Exercise details = Every line below between the one holding "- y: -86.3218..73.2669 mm" and the one holding "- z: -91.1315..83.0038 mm", inclusive, should be copied exactly, and no other line.
*** Provided entries ***
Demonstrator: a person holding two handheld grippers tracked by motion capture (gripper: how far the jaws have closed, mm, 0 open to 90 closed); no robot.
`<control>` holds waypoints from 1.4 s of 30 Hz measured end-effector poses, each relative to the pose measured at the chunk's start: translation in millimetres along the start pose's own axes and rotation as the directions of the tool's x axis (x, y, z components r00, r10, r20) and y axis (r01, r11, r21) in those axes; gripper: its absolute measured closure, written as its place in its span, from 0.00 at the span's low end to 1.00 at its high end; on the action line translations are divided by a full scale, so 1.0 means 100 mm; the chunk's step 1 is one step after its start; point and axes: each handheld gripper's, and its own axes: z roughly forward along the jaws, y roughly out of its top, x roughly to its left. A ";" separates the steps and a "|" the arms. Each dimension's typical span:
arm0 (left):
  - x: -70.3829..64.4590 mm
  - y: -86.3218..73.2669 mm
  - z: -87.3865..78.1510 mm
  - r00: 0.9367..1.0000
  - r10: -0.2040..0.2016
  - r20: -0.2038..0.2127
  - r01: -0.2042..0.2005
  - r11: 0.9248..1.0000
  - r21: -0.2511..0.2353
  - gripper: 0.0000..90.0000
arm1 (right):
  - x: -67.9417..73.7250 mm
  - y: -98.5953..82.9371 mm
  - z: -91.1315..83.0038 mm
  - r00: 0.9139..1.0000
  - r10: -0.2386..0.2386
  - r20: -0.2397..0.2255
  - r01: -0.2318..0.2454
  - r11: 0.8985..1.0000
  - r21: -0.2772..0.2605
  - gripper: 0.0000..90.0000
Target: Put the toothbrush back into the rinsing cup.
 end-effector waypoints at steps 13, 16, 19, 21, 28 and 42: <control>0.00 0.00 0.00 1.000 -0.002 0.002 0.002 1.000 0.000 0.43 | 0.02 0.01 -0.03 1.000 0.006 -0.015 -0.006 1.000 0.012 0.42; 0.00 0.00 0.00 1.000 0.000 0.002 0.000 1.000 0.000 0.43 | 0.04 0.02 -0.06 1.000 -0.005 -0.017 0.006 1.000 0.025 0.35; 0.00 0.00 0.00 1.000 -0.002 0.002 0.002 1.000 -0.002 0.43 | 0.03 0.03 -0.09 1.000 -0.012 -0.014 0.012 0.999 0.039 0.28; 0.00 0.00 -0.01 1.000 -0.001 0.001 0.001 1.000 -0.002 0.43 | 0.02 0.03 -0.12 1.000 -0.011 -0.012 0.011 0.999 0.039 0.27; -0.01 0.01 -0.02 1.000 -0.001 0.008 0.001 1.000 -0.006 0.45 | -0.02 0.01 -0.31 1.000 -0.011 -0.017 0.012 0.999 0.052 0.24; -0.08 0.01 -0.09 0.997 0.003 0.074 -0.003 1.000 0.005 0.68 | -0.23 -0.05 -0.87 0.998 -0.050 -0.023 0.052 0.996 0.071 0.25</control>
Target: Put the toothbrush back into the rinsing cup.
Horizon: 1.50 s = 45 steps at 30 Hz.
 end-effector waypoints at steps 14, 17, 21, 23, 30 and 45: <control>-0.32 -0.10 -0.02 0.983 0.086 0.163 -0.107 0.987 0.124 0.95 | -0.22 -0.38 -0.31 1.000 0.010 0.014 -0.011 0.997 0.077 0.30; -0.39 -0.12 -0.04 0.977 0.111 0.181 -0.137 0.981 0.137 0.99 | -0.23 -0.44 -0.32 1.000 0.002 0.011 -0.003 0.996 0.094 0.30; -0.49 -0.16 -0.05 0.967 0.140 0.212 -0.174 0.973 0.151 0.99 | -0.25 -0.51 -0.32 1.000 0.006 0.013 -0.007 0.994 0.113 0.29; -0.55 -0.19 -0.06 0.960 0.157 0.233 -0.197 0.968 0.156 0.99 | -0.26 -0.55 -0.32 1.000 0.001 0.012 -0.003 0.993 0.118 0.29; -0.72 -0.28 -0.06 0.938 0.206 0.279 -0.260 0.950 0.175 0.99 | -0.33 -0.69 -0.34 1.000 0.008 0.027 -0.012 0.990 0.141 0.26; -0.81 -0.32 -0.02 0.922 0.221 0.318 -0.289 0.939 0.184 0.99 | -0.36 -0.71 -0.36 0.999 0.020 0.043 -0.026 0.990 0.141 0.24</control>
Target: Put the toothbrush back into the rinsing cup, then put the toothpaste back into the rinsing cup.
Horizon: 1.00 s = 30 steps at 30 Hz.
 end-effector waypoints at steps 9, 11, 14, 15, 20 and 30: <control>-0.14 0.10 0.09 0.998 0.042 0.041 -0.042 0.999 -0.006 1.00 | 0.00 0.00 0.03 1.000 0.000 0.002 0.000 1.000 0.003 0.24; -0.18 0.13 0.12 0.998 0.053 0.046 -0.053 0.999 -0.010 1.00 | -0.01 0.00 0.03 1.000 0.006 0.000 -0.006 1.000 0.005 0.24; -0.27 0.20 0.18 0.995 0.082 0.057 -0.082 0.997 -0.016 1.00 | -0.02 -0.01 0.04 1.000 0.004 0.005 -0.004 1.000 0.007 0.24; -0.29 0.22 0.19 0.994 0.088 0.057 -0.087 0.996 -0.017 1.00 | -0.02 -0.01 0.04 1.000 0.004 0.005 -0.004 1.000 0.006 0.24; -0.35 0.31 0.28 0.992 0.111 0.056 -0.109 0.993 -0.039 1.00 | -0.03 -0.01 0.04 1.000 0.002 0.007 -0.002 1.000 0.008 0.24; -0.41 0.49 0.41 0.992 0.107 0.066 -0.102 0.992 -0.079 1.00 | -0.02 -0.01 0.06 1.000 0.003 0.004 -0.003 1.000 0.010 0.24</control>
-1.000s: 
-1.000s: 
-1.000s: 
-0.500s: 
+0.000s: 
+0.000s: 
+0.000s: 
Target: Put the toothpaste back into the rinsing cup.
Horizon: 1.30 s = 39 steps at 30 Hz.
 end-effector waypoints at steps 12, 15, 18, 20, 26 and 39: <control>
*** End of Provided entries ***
Answer for this exercise =
  - y: -86.3218..73.2669 mm
  - z: -87.3865..78.1510 mm
  - r00: 0.9367..1.0000
  - r10: -0.2040..0.2016
  - r20: -0.2038..0.2127
  - r01: -0.2042..0.2005
  - r11: 0.9248..1.0000
  - r21: -0.2511..0.2353
  - gripper: 0.0000..90.0000
arm1 (right):
  - x: -67.9417..73.7250 mm
  - y: -98.5953..82.9371 mm
  - z: -91.1315..83.0038 mm

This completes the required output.